# Exercise details
Some lines below hold "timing". Pick them out and copy them.

### Data in this exercise

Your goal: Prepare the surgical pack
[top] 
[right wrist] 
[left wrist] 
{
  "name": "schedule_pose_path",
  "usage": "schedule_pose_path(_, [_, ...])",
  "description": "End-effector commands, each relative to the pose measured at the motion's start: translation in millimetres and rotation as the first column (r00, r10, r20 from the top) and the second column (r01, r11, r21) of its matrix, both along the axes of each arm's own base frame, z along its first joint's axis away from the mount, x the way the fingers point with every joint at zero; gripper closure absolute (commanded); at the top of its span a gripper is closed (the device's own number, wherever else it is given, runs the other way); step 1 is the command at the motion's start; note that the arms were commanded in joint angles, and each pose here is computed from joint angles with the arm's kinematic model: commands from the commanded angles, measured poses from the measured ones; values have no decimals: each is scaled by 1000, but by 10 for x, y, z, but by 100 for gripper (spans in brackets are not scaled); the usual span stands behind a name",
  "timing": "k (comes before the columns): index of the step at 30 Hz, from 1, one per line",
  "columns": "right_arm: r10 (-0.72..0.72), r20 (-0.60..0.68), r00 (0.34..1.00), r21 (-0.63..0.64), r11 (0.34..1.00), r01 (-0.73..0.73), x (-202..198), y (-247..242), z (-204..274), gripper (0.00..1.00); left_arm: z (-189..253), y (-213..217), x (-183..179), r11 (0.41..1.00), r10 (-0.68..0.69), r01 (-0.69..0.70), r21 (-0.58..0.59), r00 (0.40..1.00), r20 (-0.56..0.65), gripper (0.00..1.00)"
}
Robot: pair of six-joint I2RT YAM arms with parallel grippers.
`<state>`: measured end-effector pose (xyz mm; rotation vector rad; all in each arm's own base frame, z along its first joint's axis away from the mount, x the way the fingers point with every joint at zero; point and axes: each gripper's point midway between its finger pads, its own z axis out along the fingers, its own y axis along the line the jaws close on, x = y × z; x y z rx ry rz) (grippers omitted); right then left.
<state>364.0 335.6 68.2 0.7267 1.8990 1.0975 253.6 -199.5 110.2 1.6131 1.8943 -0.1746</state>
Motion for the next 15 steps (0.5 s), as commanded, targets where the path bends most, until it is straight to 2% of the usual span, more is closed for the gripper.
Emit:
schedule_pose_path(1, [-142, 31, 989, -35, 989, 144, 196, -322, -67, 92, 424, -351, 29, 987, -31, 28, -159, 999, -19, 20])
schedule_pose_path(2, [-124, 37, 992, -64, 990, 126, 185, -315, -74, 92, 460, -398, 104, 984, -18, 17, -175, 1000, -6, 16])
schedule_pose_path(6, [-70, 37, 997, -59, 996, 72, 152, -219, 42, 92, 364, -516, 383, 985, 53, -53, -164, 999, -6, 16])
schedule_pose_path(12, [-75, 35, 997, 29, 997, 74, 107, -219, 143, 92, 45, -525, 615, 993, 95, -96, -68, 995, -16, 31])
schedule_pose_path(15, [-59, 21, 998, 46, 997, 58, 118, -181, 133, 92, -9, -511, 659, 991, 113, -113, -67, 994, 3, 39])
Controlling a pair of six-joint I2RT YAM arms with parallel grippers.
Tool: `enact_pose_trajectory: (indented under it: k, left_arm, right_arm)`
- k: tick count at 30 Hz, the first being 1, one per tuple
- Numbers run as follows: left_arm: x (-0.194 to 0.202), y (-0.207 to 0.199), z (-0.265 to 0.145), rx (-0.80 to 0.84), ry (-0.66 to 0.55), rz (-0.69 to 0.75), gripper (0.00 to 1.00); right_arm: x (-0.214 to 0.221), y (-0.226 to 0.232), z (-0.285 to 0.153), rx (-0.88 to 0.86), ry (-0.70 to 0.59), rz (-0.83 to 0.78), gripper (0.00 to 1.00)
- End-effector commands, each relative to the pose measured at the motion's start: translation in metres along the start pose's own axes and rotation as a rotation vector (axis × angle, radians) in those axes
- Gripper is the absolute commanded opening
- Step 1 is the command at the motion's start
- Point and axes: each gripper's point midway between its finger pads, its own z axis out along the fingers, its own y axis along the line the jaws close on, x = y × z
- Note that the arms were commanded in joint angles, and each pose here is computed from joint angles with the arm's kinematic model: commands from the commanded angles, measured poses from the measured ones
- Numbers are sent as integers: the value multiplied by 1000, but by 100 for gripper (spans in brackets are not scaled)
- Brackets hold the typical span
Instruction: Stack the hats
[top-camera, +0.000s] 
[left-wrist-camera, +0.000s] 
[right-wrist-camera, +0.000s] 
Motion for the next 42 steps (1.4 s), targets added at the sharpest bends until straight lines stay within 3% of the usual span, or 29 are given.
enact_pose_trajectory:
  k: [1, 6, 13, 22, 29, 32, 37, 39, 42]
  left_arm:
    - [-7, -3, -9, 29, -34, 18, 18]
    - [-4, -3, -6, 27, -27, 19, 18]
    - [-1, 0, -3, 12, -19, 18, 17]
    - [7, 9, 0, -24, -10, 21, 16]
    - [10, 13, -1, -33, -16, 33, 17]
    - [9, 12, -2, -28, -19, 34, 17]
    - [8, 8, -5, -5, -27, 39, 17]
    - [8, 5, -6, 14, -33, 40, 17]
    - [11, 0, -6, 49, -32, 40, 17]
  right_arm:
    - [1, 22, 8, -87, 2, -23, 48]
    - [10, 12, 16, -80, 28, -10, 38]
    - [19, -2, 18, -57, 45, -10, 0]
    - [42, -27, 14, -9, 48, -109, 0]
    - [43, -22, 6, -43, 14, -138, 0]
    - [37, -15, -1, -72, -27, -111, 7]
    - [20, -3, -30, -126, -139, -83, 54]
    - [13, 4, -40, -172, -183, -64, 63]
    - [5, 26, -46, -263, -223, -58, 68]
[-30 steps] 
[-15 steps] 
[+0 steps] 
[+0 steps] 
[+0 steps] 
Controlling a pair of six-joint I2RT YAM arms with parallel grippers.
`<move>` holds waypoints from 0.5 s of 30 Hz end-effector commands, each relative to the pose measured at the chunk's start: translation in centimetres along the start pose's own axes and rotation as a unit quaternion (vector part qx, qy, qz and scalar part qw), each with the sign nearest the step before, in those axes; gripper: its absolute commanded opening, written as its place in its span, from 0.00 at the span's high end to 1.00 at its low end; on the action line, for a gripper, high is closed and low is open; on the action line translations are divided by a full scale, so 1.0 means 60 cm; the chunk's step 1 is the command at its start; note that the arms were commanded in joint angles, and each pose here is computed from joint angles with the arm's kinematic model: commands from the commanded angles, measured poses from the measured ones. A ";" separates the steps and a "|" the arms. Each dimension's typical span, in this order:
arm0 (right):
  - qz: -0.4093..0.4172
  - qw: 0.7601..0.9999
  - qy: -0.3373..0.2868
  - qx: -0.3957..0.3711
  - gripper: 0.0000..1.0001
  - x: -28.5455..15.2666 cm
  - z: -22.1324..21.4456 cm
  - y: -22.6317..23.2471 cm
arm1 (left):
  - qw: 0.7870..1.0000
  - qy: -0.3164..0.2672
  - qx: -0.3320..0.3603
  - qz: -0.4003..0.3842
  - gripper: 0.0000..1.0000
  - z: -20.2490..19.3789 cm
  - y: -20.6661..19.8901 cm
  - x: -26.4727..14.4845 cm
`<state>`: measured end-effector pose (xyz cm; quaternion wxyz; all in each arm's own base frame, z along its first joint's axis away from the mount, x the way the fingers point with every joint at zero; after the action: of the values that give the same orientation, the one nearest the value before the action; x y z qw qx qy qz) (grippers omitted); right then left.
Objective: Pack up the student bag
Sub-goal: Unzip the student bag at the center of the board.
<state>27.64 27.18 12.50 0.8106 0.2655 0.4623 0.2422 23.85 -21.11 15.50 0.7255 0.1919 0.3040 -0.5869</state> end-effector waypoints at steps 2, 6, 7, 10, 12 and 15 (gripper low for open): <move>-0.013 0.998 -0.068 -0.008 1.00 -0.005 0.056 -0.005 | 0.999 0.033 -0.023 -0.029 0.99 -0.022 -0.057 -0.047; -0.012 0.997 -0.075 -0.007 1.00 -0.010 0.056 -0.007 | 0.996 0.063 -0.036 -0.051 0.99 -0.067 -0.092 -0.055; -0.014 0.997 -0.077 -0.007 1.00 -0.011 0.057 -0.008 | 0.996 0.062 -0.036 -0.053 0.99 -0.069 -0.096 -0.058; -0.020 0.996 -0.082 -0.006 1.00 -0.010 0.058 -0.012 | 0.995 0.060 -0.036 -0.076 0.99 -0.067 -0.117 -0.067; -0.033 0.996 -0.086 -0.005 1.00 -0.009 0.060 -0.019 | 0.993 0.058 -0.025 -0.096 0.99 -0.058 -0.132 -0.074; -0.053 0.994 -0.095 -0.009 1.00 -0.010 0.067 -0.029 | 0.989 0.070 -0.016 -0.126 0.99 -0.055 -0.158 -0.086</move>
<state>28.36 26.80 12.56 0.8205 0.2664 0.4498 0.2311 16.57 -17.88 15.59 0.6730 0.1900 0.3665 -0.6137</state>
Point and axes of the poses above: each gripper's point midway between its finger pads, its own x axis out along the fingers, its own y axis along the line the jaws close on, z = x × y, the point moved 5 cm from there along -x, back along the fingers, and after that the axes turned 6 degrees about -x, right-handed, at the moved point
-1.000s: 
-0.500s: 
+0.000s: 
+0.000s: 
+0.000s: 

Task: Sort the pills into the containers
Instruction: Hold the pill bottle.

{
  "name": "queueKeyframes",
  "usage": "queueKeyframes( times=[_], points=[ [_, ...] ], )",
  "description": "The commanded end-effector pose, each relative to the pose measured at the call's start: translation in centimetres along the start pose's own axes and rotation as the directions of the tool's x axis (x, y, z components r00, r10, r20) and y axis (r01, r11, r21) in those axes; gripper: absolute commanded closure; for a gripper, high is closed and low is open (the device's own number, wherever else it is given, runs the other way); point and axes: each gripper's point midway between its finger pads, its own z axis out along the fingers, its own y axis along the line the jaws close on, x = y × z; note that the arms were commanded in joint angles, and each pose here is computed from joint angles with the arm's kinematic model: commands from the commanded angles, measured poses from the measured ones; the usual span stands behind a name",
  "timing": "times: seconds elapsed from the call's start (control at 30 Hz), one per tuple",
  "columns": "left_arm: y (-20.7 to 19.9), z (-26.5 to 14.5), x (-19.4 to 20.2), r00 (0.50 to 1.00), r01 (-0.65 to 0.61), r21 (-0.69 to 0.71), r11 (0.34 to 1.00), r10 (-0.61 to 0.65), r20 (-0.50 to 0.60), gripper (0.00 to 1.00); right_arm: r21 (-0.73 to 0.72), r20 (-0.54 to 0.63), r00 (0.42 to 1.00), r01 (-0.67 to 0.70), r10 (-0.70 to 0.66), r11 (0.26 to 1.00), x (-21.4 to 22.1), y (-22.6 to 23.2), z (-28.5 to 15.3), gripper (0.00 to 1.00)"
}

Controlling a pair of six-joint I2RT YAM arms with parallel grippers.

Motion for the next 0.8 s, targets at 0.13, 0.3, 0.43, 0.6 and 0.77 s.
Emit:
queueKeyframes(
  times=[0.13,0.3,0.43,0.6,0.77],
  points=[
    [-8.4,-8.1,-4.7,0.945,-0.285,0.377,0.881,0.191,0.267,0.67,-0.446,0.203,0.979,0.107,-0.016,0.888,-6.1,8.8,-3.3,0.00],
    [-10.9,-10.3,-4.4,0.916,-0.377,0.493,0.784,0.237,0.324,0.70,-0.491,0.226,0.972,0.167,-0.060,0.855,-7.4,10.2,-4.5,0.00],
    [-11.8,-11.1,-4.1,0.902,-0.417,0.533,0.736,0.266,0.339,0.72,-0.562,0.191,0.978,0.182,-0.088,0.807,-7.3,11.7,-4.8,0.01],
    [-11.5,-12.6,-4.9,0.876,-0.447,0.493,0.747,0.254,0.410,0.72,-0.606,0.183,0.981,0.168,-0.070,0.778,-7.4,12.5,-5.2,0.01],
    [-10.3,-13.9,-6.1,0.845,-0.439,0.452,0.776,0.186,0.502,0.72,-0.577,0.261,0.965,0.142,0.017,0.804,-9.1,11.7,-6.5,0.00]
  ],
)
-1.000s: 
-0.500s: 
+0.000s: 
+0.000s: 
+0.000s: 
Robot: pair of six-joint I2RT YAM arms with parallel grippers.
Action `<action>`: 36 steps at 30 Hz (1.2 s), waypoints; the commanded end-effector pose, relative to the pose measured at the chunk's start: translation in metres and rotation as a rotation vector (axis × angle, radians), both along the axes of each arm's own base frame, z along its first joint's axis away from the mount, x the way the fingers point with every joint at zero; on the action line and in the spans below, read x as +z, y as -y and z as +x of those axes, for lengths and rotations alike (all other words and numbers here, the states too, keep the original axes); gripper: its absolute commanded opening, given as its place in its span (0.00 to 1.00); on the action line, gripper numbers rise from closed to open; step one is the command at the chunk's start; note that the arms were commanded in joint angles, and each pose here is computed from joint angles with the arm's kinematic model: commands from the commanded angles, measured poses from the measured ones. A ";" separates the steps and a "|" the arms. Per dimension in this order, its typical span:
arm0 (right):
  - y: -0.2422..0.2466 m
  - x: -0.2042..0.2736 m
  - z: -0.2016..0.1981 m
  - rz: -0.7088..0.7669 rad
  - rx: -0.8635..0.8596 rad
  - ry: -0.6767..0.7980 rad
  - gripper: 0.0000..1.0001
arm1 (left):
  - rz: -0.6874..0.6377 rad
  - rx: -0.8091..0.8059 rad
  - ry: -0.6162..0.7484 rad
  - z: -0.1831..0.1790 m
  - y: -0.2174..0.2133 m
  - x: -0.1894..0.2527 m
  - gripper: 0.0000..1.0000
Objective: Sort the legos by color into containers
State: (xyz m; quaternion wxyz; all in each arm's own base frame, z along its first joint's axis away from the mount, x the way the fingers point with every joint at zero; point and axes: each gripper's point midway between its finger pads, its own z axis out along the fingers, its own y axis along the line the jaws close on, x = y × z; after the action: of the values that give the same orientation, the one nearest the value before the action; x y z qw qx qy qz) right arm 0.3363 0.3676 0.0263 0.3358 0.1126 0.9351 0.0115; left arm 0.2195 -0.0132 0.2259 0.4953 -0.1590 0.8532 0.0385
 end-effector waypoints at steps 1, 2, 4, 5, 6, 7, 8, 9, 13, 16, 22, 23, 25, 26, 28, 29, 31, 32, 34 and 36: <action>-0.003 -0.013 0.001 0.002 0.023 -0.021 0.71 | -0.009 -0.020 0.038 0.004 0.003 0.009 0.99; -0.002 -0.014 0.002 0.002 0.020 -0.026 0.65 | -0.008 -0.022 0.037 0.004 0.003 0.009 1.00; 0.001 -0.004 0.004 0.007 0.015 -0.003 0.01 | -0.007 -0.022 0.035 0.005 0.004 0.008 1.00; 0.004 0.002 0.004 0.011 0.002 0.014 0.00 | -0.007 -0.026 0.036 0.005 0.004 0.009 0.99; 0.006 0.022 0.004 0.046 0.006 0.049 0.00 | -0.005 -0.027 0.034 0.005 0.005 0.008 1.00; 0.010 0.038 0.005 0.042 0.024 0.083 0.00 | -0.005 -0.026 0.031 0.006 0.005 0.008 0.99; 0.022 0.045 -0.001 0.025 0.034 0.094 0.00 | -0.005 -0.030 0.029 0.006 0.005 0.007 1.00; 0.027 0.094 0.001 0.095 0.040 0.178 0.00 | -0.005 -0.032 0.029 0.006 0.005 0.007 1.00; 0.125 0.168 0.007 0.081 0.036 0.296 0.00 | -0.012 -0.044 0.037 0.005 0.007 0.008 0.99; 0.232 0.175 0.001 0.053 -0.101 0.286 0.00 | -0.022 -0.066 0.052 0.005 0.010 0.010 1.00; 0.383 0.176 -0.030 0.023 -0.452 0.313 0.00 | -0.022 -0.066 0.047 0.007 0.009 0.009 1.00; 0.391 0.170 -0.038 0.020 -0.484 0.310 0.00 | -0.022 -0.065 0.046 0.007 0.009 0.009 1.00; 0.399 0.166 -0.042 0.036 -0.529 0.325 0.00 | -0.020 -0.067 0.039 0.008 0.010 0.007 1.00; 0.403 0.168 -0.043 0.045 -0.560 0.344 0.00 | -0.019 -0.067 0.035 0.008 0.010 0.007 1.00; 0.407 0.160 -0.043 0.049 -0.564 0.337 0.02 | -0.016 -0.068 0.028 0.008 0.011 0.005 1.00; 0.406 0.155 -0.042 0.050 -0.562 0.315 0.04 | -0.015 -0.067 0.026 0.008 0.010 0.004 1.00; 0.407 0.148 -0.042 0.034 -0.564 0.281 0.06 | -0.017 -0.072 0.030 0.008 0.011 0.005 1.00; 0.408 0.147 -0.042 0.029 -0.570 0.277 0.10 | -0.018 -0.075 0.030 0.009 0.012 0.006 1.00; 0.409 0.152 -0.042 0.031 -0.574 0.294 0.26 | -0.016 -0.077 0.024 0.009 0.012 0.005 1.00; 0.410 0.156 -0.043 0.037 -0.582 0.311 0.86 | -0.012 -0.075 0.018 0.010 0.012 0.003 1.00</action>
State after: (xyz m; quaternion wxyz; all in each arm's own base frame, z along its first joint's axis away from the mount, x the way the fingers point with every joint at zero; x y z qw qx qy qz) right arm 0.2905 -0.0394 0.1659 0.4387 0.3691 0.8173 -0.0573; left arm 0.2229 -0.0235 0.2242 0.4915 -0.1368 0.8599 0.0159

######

# Result of this task
  "timing": "k (comes before the columns): index of the step at 30 Hz, from 1, one per line",
  "timing": "times: seconds elapsed from the call's start (control at 30 Hz), one per tuple",

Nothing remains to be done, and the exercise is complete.